Abstract Improving the metacognitive skills via celebrated Vickers Test Simulation (VTS) is an outstanding issue in science and engineering education. The quest for achieving accurate model in designing educational curricula and methods for solving engineering problems metacognitively is ever-growing. Enhancing the problem solving efficiency through planning, analyses, design and implementation mediated by metacognition is a challenging task. We designed, developed and evaluated engineering simulation using VTS to identify the effectiveness of metacognitive skills on mechanical engineering students (metallurgy) of Iraq as test sample. The influences of VTS on metacognitive acquisition skills through self-planning, self-monitoring, self-modification and self-evaluation are determined. The performance of the proposed model is simulated via Microsoft studio 2010 and the data are analyzed by SPSS. The validity and reliability of the test questions are determined from the values of Answer time, Coefficients of Reliability, Discrimination, Difficulty and Correlation.

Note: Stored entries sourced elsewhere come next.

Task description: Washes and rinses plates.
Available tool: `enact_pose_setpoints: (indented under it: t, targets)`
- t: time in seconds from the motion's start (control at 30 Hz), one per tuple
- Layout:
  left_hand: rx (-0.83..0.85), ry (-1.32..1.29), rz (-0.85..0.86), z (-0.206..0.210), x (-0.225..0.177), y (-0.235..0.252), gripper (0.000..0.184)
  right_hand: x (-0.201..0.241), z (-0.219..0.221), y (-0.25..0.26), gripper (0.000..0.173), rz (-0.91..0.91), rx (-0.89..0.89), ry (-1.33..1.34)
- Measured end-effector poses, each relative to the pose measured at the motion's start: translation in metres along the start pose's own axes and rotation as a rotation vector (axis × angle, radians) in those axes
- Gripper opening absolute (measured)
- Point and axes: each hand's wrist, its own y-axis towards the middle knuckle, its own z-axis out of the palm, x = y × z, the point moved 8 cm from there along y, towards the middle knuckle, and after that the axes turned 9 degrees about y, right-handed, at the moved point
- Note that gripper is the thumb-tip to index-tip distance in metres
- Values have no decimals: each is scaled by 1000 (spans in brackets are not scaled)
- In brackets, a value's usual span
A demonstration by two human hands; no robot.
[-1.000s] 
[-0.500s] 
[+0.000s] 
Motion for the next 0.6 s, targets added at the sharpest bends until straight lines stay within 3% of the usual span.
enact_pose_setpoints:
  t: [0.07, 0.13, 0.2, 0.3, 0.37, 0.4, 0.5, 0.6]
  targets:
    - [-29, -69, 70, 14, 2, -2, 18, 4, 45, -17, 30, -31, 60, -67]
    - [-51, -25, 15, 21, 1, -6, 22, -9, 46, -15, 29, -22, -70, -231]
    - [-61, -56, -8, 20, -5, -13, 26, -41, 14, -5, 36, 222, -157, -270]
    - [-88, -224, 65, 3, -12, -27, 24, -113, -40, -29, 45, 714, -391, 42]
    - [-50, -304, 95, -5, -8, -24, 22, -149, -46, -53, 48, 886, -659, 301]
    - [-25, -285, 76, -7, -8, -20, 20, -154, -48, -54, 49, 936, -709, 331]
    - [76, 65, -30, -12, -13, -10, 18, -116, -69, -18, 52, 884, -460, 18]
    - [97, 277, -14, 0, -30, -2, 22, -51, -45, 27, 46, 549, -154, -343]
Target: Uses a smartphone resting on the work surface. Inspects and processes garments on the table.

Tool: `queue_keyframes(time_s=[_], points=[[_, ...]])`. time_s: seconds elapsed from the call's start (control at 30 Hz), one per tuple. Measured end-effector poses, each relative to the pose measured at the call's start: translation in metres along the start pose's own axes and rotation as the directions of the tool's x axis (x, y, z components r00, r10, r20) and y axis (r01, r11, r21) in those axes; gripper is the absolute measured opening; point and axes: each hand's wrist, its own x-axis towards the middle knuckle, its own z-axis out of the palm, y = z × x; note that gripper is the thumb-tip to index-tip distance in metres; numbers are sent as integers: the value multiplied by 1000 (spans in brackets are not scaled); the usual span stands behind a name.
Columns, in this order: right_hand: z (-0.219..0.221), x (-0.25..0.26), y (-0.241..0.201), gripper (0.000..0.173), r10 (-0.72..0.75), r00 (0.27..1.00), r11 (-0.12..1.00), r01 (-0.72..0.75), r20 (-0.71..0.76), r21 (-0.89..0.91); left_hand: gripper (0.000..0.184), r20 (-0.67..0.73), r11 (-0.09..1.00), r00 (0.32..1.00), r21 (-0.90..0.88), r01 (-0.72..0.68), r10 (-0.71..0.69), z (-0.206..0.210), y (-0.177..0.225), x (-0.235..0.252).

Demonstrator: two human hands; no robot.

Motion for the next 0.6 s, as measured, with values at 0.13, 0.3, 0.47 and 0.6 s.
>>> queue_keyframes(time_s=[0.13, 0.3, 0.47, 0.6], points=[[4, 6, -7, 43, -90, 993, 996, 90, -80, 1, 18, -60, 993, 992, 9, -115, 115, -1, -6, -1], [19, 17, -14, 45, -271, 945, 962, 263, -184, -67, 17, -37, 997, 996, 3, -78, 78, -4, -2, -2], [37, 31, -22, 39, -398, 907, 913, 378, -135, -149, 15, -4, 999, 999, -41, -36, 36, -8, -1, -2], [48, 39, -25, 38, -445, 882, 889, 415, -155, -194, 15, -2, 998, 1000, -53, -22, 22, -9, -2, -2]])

The calculated value of T is found to be 7.822 for self-planning, 7.864 for self-monitoring with significance ∼0.01. Results reveal that VTS has considerable impact on metacognitive skills acquisition.Our systematic methodmay constitute a basis for students and learners in solving analytical and technical problems in a competent manner to enhance their metacognitive skills.

Academic research paper on topic "Vickers Test Simulation to Improve Metacognitive Skills"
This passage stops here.